This post summarizes the published criminal opinions from the North Carolina Court of Appeals released on August 20, 2025.
An indictment for injuring property to obtain non-ferrous metals was sufficient despite the lack of any allegation concerning the value of the property damage.
State v. Council, No. COA25-78 (N.C. Ct. App. Aug. 20, 2025) (Hampson). In this Durham County case, the defendant was suspected of stealing a catalytic converter from a truck. He was indicted for, and convicted of, felony larceny and felony injury to property to obtain non-ferrous metals. He appealed, asserting that the indictment for the injury to property charge was defective for failing to specify the value of the property damage.
The offense is set forth in G.S. 14-159.4, which makes it “unlawful for a person to willfully and wantonly cut, mutilate, deface, or otherwise injure any personal or real property of another . . . for the purpose of obtaining nonferrous metals in any amount.”
Subsection (c) of the statute concerns “punishment,” and reads:
(1) Default. – If the direct injury is to property, and the amount of loss in value to the property, the amount of repairs necessary to return the property to its condition before the act, or the property loss (including fixtures or improvements) is less than one thousand dollars ($1,000), a violation shall be punishable as a Class 1 misdemeanor. If the applicable amount is one thousand dollars ($1,000) or more, but less than ten thousand dollars ($10,000), a violation shall be punishable as a Class H felony. If the applicable amount is ten thousand dollars ($10,000) or more, a violation shall be deemed an aggravated offense and shall be punishable as a Class F felony.
The indictment in this case tracked the statutory language concerning the injury to property but it contained no allegation about the dollar value of the damage.

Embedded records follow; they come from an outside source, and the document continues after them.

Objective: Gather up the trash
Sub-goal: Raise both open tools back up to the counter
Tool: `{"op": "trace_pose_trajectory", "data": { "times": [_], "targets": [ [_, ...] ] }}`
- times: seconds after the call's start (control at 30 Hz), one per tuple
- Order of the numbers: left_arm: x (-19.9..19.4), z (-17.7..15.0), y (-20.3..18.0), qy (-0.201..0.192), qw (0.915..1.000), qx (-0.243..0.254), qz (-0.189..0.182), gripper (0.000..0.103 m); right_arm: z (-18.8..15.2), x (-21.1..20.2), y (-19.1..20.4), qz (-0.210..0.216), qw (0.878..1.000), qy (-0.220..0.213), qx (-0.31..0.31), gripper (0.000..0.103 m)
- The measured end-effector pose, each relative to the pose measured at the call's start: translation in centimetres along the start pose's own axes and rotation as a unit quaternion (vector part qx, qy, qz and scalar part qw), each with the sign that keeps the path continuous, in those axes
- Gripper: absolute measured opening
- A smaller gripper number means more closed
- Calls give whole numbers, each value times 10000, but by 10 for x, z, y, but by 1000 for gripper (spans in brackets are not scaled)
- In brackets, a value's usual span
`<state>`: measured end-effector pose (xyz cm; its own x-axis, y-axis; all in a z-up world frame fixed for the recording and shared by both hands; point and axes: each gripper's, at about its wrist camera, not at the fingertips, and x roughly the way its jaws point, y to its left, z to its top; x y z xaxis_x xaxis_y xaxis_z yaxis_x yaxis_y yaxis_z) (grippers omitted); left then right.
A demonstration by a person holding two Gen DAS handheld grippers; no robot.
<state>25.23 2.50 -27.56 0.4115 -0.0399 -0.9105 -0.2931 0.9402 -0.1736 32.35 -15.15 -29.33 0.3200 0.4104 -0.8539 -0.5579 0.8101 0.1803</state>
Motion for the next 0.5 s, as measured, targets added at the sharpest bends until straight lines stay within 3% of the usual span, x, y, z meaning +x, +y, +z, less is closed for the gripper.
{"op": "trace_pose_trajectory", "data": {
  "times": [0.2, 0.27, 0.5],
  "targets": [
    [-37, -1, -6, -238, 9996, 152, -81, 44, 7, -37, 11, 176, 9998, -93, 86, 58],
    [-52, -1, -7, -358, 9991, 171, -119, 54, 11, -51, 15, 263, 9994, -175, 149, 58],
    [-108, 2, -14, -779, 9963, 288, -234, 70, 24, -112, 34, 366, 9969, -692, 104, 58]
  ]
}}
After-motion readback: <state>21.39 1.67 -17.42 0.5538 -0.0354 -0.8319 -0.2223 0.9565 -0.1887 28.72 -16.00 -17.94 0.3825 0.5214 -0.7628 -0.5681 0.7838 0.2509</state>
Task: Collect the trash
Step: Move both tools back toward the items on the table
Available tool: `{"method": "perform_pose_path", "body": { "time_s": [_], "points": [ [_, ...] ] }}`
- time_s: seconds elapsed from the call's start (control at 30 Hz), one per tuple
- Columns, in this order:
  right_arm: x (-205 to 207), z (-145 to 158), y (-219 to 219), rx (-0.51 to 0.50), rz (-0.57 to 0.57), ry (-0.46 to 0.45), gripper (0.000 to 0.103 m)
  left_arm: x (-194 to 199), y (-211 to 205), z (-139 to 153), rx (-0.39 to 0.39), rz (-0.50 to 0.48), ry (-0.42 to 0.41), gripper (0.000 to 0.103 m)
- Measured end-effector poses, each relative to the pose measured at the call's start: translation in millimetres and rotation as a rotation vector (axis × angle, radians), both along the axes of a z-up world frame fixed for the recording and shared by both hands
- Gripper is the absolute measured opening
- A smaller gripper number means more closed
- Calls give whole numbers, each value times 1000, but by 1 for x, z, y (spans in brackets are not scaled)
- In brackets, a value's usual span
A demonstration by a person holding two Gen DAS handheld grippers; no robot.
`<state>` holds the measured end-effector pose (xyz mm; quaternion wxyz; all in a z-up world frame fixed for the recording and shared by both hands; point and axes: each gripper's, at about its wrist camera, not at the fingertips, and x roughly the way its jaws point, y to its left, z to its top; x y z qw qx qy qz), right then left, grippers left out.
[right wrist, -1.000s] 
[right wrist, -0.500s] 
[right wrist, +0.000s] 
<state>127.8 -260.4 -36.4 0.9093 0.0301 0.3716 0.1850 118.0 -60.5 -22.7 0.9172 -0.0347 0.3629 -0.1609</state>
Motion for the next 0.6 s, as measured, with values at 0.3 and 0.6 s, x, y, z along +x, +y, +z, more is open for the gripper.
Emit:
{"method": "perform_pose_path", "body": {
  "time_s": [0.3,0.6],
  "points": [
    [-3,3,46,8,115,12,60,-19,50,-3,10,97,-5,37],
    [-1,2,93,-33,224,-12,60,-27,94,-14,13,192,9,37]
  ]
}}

The Court of Appeals ruled that the indictment was nonetheless sufficient. It cited State v. Mostafavi, 370 N.C. 681 (2018), in which the state supreme court deemed valid an indictment for obtaining property by false pretenses despite the lack of an allegation concerning the value of the property obtained. Similarly here, the court concluded that the defendant “had reasonable notice . . . to inform him of the offense charged, enable him to prepare a defense, and protect him against any risk of double jeopardy—as well as preparing a defense for the amount of property loss or repair costs if that were, in fact, at issue.”
Evidence that the defendant failed to mention self-defense when describing a shooting to a relative was properly admitted; the defendant’s Fifth Amendment right to silence was not implicated absent questioning by law enforcement.
State v. McCall, No. COA24-779 (N.C. Ct. App. Aug. 20, 2025) (Griffin). This Jackson County case began when the defendant’s cousin shot one of the defendant’s pigs, which was running free on a campground the cousin maintained. The defendant happened to be nearby and confronted his cousin about the pig. During the confrontation, the defendant shot his cousin twice. The defendant fled to his brother’s house, where he spoke with his brother and his nephew about the shooting before being arrested and charged with attempted murder and other crimes.
At trial, the defendant claimed self-defense. The prosecutor called the defendant’s nephew as a witness. The nephew testified that he did not recall the defendant saying anything about self-defense or about his cousin pointing a gun at him. The defendant was convicted and appealed, arguing that the trial judge committed plain error by allowing evidence of the defendant’s pre-arrest silence concerning his alleged need to defend himself to be admitted against him.
The Court of Appeals found no plain error for two reasons. First, the Fifth Amendment guarantees a suspect’s right to remain silent, and not to have his or her silence used against him or her at trial. “However, such protection is generally only afforded against government actors—not civilians.” Here, the defendant was talking to his brother and nephew with no law enforcement involvement, so the Fifth Amendment was not implicated. Second, even if the trial court erred, the error was not prejudicial because other evidence undermined the defendant’s claim of self-defense. Ballistic evidence suggested that the cousin’s hand was on the steering wheel when he was shot, not holding a rifle. And after the defendant shot his cousin, he did not call 911 and did not render aid, but rather fled the scene.